UoB entrepreneurs share their start-up stories during Birmingham Tech Week

Birmingham Tech Week was a collaborative event across the West Midlands which included 150 speakers over 80 separate online events. The series of talks included themes including technology in industry, start-up advice and regional opportunities during the global pandemic.

The B-Enterprising team joined forces with UoB Start-Up society and UOB Business Engagement to organise a start-up event called ‘Student-Built Tech Startups: Starting from scratch’ and included three UoB entrepreneurs who were at different stages of their own personal start-up journey.

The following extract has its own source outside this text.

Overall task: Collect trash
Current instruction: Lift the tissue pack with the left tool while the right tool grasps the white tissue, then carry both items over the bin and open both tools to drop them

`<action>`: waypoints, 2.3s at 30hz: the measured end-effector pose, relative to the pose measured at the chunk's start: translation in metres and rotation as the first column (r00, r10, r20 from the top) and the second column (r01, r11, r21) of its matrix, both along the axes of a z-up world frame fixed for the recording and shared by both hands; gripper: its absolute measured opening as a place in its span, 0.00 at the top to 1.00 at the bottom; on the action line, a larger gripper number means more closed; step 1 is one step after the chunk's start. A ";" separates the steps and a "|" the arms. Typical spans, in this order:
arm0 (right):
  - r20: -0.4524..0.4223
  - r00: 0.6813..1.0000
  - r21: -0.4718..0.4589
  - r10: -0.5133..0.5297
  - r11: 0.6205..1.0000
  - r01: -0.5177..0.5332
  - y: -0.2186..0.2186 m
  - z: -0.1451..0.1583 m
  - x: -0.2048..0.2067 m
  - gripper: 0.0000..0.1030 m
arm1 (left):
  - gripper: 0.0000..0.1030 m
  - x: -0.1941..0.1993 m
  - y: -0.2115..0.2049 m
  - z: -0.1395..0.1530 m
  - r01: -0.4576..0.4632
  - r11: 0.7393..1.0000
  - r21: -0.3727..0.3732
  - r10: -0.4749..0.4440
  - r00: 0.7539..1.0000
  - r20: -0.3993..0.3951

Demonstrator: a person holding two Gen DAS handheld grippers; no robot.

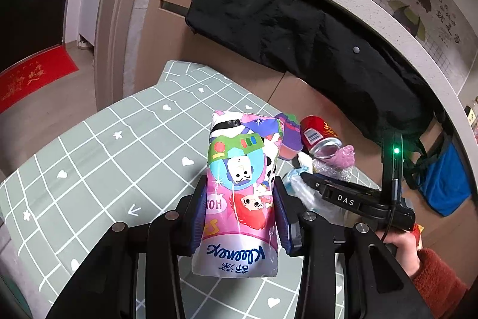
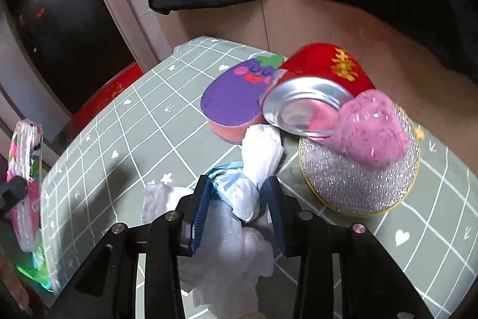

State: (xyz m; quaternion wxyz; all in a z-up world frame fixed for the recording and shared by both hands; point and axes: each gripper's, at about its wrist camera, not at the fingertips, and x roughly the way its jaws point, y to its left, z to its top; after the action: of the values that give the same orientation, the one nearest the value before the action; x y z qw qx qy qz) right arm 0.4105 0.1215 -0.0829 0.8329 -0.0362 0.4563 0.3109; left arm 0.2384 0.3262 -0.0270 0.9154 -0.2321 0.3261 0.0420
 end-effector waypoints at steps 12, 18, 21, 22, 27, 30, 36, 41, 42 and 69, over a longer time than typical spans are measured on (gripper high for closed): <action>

This online event took place on Wednesday 14 October and the following entrepreneurs were introduced by James Sharp from UoB Business Engagament:

Harriet Noy (BSc Economics) has set up a business called Hazaar which aims to give university students across the UK their own zero waste marketplace. The app is currently in development and she has built up a team of waste Hazaar leaders and champions across different UK universities with an aim to go live in December 2020. She had previously worked with a society on campus called ‘Plastic Free UoB’ with a purpose of eliminating single use plastics at the University of Birmingham campus.

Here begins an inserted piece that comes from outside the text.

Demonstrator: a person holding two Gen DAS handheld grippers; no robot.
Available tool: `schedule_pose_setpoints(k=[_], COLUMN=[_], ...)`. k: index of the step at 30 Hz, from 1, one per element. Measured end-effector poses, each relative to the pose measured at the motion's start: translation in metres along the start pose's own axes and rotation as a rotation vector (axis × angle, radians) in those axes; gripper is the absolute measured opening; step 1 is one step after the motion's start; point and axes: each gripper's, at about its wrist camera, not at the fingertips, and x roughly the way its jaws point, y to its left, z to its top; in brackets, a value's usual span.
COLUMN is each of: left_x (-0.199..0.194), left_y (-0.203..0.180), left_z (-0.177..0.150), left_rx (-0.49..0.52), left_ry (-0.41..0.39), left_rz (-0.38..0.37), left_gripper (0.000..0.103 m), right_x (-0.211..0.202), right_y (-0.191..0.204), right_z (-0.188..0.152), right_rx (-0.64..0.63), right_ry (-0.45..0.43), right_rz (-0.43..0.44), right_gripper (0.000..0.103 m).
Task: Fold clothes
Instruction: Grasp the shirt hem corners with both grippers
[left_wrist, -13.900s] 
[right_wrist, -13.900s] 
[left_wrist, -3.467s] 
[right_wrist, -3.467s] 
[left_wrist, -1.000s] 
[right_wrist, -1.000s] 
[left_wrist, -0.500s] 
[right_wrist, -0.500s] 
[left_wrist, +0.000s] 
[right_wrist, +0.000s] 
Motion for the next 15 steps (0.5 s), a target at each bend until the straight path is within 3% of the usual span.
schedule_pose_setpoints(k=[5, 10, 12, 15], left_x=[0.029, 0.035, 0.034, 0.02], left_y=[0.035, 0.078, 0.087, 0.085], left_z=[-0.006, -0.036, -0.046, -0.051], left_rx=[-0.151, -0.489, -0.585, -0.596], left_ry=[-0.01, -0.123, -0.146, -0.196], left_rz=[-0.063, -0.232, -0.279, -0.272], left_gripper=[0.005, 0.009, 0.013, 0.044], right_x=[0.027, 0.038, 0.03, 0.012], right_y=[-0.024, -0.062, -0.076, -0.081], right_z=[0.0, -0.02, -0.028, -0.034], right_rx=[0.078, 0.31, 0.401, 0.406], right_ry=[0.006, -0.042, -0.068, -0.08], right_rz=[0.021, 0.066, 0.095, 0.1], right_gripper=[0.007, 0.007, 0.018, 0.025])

John Sewell (History of Art graduate) started his business Eazyl Art in 2018 to help simplify the process of buying and selling art – giving sellers the ability to sell their art without high gallery costs and making art more accessible for buyers. See John Sewell’s blog here

“Being naive can actually be a benefit for an entrepreneur as it forces you to find things out quickly and learn as you go along” Visit Eazyl website here

Niyo Enterprise is a multi-faceted business created by friends Oyinkansola Adebayo (MSc Development Economics) and Olaoluwa Dada (Economics, University of Nottingham). The business aims to empower women through health, beauty, tech, coding and empowerment workshops. A coding project called Black Codher drew interest from over 1,000 women and helped to upskill women to find coding roles and opportunities within Google, Apple and Capgemini.